Making Career Pathways Work: Tools for Designing Quality Jobs and Economic Mobility

For years, Michigan’s agriculture and food system has depended on workers, including migrant and seasonal farmworkers, to keep fields productive and supply chains moving. Yet, many food system jobs, including those in production and retail, fall short of what defines a quality job: one that provides family-sustaining wages, access to benefits, opportunities for advancement, and consistent, predictable schedules. The path to transitioning into higher-quality work from these positions is often unclear or inaccessible; the same is true across industries more broadly. Quality jobs exist, but quality career pathways—the clear, structured routes that help individuals move from entry-level roles into higher-wage, higher-quality work—are often invisible, fragmented, or misunderstood.

So, what is a career pathway? At its core, a career pathway is a structured sequence of education, training, and work experiences that enables individuals to progress over time within a specific industry or occupation. Effective pathways include multiple entry and exit points, offer stackable credentials, and are aligned with real labor market demand. When designed well, they make advancement visible and achievable, especially for those starting with limited access to opportunity. Career pathways help jobseekers see themselves on a real path to economic mobility, not a dead end or a vague suggestion to “go get a bachelor’s degree.”

 

Career and Credential Pathway Maps and Occupational Profiles

It is critical that jobseekers know what their options are and what kind of life those options provide. Yet, today’s jobseekers, workforce professionals, and educators often lack timely insights into emerging, high-quality career opportunities and their pathways for advancement. This is especially true for jobseekers from low-income and underrepresented backgrounds who might lack personal connections or awareness of these roles without career navigation or counseling support.
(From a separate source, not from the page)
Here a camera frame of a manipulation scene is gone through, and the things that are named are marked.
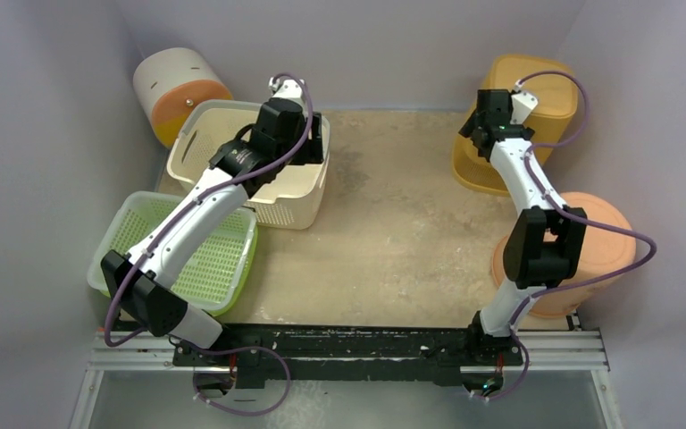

Several powerful tools exist to help learners and workers navigate careers, and better understand potential career pathways in practice, including career pathway maps, credential pathway maps, and occupational profiles. These tools are most valuable when customized for a region or priority population to reflect local demand, hiring practices, and accessible entry points. For example, they can illustrate both starting roles and advancement opportunities that are realistic for individuals without a high school diploma or with limited prior experience.

To help address this gap for food system workers in Michigan, as part of the Michigan Agriculture and Food Systems Workforce Advancement Initiative (MAFSWAI) funded by the United States Department of Agriculture, CSW developed career pathway maps and occupational profiles in English and Spanish. These resources outline opportunities for food system workers to identify and apply their existing skills and knowledge toward higher-quality work with the right supports in place.

Career Pathway Maps

Career pathway maps show how someone can meaningfully enter an occupation from where they are today and move forward over time through a combination of work experience and training, including shorter-term, stackable credentials. These maps bring clarity to progression and make advancement tangible (see an example for Food Inputs and Services occupations below).

Career pathway maps can help many different users within a workforce system. They help jobseekers understand which jobs are in demand, what they pay, and which skills and competencies they need to demonstrate in order to access and advance in those jobs. They also support informed decision-making about which routes best help jobseekers meet their career and family goals. They also enable career navigators and career counselors to provide more tailored and detailed guidance, help business services professionals develop better quality jobs, and give employers and educators a shared framework for aligning talent needs with learning opportunities.

Occupational Profiles

Occupational profiles complement career pathway maps by providing clear descriptions of what workers actually do on the job and the competencies required. Central to this is a clear definition of competencies: the measurable knowledge, skills, and abilities that individuals must demonstrate to perform effectively in a role. By making competencies explicit, profiles allow individuals to see what they already bring and what they need to build next. They outline the job functions, credentials, experience levels, and estimated regional wages associated with each role. Profiles can be created for both existing and emerging occupations, incorporating trends, employer insights, and competency-based analysis. They can also be designed for different audiences: learner or jobseeker-facing profiles help jobseekers in identifying future roles aligned to their current skills, provide a better picture of day-to-day work life in these roles, and can support incumbent workers with the language to articulate what they know and can do, for use in resumes and interviews (see an example for Agricultural Equipment Operators below).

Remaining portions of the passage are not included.